Before PABT was constructed, there were several terminals scattered throughout Midtown Manhattan, some of which were part of hotels. The Federal Writers' Project's 1940 publication of New York: A Guide to the Empire State lists the All American Bus Depot on West 42nd, the Consolidated Bus Terminal on West 41st, and the Hotel Astor Bus Terminal on West 45th. The Dixie Bus Center on 42nd Street, located on the ground floor of the Dixie Hotel, opened in 1930 and operated until 1959.

The Baltimore and Ohio Railroad had coach service aboard a ferry to Communipaw Terminal in Jersey City that ran from an elegant bus terminal with a revolving bus platform in the Chanin Building at 42nd and Lexington. Greyhound Lines had its own facility adjacent to Pennsylvania Station and did not move into the Port Authority Bus Terminal until May 1963, at which time all long-distance bus service to the city was consolidated at the terminal.

=== Development ===
==== Planning ====
The Lincoln Tunnel between Manhattan and New Jersey opened in 1937. Within a year and a half of the tunnel's opening, five companies were operating 600 interstate bus trips through the tunnel every day. The city opposed letting buses go through Midtown Manhattan because they caused congestion.

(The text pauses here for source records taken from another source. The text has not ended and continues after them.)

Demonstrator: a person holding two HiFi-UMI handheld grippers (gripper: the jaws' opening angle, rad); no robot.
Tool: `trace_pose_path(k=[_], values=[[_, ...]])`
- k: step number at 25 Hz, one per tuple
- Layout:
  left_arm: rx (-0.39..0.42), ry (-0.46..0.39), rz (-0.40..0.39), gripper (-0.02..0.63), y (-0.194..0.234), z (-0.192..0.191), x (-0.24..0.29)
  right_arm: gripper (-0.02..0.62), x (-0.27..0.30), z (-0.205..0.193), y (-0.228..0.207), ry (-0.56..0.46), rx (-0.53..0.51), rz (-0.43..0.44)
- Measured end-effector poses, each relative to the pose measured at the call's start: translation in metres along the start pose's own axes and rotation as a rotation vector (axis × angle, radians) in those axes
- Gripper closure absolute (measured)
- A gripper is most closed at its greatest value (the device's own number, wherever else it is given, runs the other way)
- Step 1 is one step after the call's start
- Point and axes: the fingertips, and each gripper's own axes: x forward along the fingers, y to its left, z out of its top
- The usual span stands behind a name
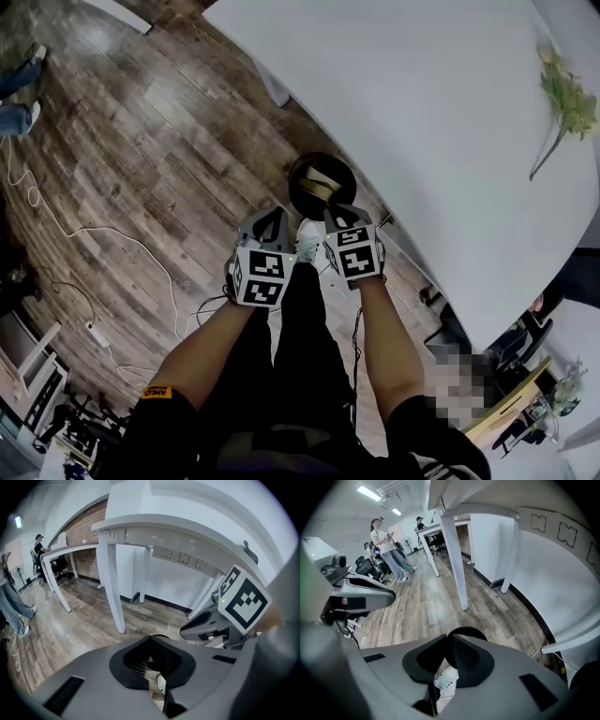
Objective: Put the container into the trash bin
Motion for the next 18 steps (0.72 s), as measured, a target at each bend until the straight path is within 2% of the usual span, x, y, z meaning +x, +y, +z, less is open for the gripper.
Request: trace_pose_path(k=[18], values=[[-0.022, -0.174, 0.004, 0.598, -0.013, 0.086, -0.176, 0.575, -0.204, 0.09, 0.079, -0.255, 0.023, -0.084]])
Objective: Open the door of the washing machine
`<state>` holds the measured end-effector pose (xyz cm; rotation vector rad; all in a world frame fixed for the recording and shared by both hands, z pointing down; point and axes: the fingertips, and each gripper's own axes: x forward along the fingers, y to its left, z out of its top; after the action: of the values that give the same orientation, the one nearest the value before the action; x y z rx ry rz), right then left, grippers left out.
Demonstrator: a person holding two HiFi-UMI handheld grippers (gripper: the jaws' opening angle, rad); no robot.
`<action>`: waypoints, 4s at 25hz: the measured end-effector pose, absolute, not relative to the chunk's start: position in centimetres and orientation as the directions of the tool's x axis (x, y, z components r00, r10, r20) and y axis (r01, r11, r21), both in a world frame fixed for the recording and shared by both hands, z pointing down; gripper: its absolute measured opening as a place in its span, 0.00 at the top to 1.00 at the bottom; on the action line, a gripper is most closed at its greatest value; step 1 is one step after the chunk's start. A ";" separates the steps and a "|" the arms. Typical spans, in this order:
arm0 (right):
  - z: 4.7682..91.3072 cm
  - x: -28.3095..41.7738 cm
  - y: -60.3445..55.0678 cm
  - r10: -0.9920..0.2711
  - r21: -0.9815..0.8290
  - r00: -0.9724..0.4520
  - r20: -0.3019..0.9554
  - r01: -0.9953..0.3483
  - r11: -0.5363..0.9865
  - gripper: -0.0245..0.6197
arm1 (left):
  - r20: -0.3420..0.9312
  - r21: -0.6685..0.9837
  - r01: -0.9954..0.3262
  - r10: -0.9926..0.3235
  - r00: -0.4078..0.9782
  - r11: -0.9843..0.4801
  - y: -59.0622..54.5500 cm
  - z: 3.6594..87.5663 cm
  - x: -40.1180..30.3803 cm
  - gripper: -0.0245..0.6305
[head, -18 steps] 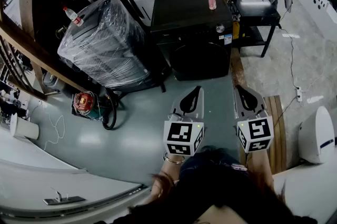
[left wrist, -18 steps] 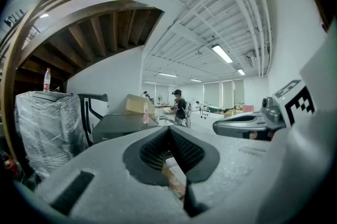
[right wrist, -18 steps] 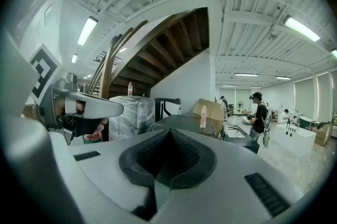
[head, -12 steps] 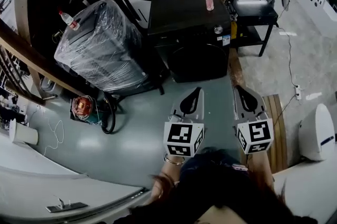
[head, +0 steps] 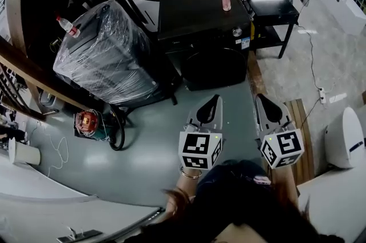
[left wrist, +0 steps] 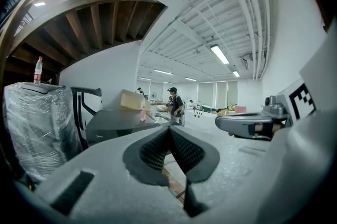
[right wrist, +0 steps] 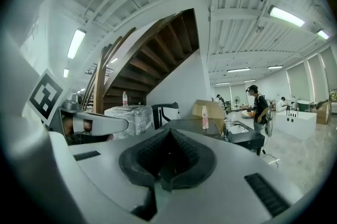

A large bus terminal near the mouth of the Lincoln Tunnel was first mandated in December 1939, after the city announced that it would ban commuter buses from driving into congested parts of Midtown. The ban was supposed to go into effect in January 1941, but New York Supreme Court Justice John E. McGeehan blocked La Guardia's proposed bus ban on the grounds that it was unreasonable.

In July 1940, at the request of New York City mayor Fiorello H. La Guardia, the Port of New York Authority started conducting a survey into the causes and effects of intercity and commuter bus traffic in Manhattan. That December, Times Square Terminal Inc. filed an application to build and operate a commuter bus terminal from 41st to 42nd Streets between Eighth and Ninth Avenues, adjacent to the McGraw-Hill Building on land owned by the McGraw-Hill Publishing Company. According to projections at the time, the $4 million terminal could be completed within nine months. Manhattan Borough President Stanley M. Isaacs proposed building a short $600,000 tube between the Lincoln Tunnel and the new terminal. The city approved the construction of the new terminal and connecting tunnel in January 1941.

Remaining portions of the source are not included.